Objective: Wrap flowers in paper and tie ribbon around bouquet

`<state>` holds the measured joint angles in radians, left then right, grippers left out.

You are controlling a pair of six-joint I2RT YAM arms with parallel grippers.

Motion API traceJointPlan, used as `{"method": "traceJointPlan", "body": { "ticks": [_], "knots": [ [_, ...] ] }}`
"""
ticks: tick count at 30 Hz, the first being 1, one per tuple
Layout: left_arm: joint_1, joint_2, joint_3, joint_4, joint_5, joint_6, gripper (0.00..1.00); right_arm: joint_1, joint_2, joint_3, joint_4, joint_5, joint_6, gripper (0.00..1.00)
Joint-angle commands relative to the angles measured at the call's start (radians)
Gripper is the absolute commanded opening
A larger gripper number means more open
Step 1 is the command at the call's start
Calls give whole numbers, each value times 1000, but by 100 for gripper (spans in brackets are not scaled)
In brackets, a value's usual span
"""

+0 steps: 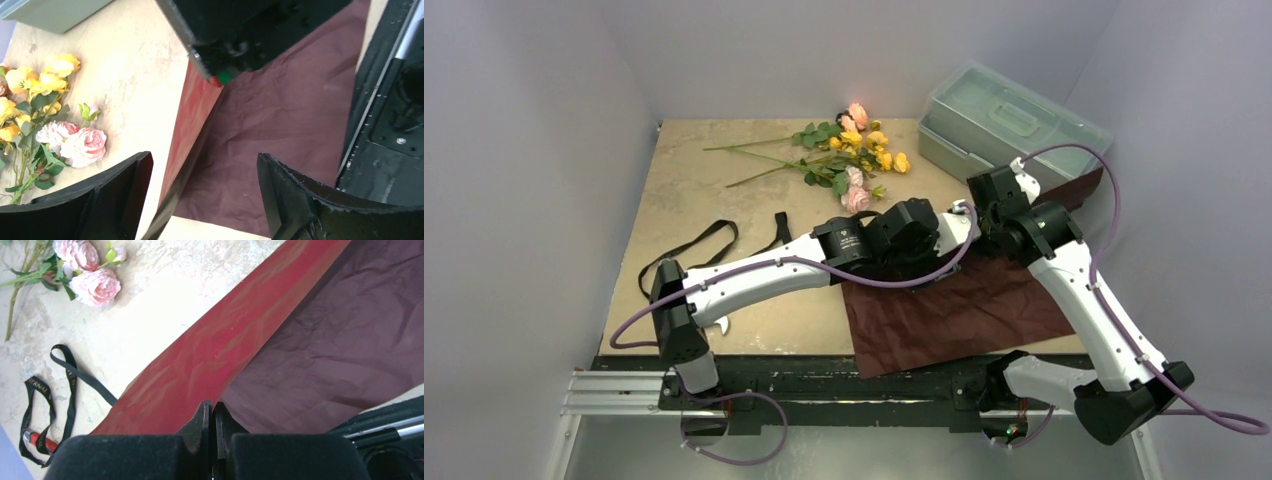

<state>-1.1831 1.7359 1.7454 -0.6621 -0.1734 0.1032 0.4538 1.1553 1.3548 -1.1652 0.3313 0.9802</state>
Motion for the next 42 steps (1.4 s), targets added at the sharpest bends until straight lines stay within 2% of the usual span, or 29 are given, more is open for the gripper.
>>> {"method": "traceJointPlan", "body": {
  "ticks": [1,5,8,10,15,16,17,21,24,26,30,33,37,40,42],
  "knots": [
    [49,-94,-125,206,-38,56,82,7,-50,-48,111,-65,-53,0],
    [98,-153,-238,319,12,73,82,7,-41,-43,113,-84,-64,0],
    [145,-135,-221,277,116,49,73,8,-34,-39,141,-115,-77,0],
    [149,-125,-231,271,131,45,64,7,-31,-36,156,-120,-80,0],
    [177,-118,-265,282,168,-2,22,7,-9,-7,197,-167,-115,0],
    [181,-117,-260,272,169,-12,8,7,-5,-2,204,-176,-121,0],
    [183,-114,-250,256,180,-22,0,7,0,4,210,-183,-128,0],
    [223,-127,-237,202,202,-132,0,7,32,47,190,-173,-155,0],
    [341,-142,-269,166,292,-289,0,5,71,106,137,-140,-177,31],
    [412,-186,-331,176,320,-425,0,6,88,147,119,-115,-196,55],
    [561,-280,-472,186,336,-630,0,6,96,202,99,-77,-223,78],
    [663,-328,-577,168,371,-781,0,4,94,219,91,-62,-230,87],
    [820,-396,-751,189,450,-933,0,5,81,193,90,-51,-226,93],
    [1003,-406,-848,208,539,-1007,0,3,61,161,88,-45,-219,96],
    [1084,-388,-876,229,578,-1011,0,4,45,138,90,-37,-210,96]
  ]
}}
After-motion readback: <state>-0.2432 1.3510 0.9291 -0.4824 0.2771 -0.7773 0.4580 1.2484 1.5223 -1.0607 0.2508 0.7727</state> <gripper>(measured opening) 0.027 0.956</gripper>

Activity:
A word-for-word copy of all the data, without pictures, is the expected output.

Solution:
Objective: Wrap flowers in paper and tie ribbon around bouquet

`<state>` holds the measured joint angles in radians, left then right, grippers left out.

You are controlling a pair of six-joint I2RT YAM arms with parallel grippers.

Motion API traceJointPlan, used as `{"method": "traceJointPlan", "body": { "ticks": [_], "knots": [ [_, ...] ] }}`
"""
ticks: tick count at 30 Hz, the first being 1, one per tuple
Layout: left_arm: joint_1, joint_2, joint_3, joint_4, joint_5, joint_6, gripper (0.00..1.00); right_arm: joint_1, joint_2, joint_3, joint_4, joint_5, joint_6, gripper (0.00..1.00)
Joint-angle commands relative to the angles measured at the call's start (radians)
Gripper is the absolute commanded opening
A larger gripper number means more open
Step 1 is the command at the call's start
Calls give whole numbers, each value times 1000, but by 100 for gripper (spans in brackets are not scaled)
In brackets, a value's usual span
"""

+0 steps: 

<state>-1.1831 1.7359 1.7454 -0.6621 -0.1734 0.1032 0.4538 1.1553 1.3548 -1.1652 0.3313 0.9802</state>
Motion for the next 42 steps (1.4 s), targets added at the sharpest bends until straight lines stay within 2% of the usual span, or 29 are given, more is open for the gripper.
>>> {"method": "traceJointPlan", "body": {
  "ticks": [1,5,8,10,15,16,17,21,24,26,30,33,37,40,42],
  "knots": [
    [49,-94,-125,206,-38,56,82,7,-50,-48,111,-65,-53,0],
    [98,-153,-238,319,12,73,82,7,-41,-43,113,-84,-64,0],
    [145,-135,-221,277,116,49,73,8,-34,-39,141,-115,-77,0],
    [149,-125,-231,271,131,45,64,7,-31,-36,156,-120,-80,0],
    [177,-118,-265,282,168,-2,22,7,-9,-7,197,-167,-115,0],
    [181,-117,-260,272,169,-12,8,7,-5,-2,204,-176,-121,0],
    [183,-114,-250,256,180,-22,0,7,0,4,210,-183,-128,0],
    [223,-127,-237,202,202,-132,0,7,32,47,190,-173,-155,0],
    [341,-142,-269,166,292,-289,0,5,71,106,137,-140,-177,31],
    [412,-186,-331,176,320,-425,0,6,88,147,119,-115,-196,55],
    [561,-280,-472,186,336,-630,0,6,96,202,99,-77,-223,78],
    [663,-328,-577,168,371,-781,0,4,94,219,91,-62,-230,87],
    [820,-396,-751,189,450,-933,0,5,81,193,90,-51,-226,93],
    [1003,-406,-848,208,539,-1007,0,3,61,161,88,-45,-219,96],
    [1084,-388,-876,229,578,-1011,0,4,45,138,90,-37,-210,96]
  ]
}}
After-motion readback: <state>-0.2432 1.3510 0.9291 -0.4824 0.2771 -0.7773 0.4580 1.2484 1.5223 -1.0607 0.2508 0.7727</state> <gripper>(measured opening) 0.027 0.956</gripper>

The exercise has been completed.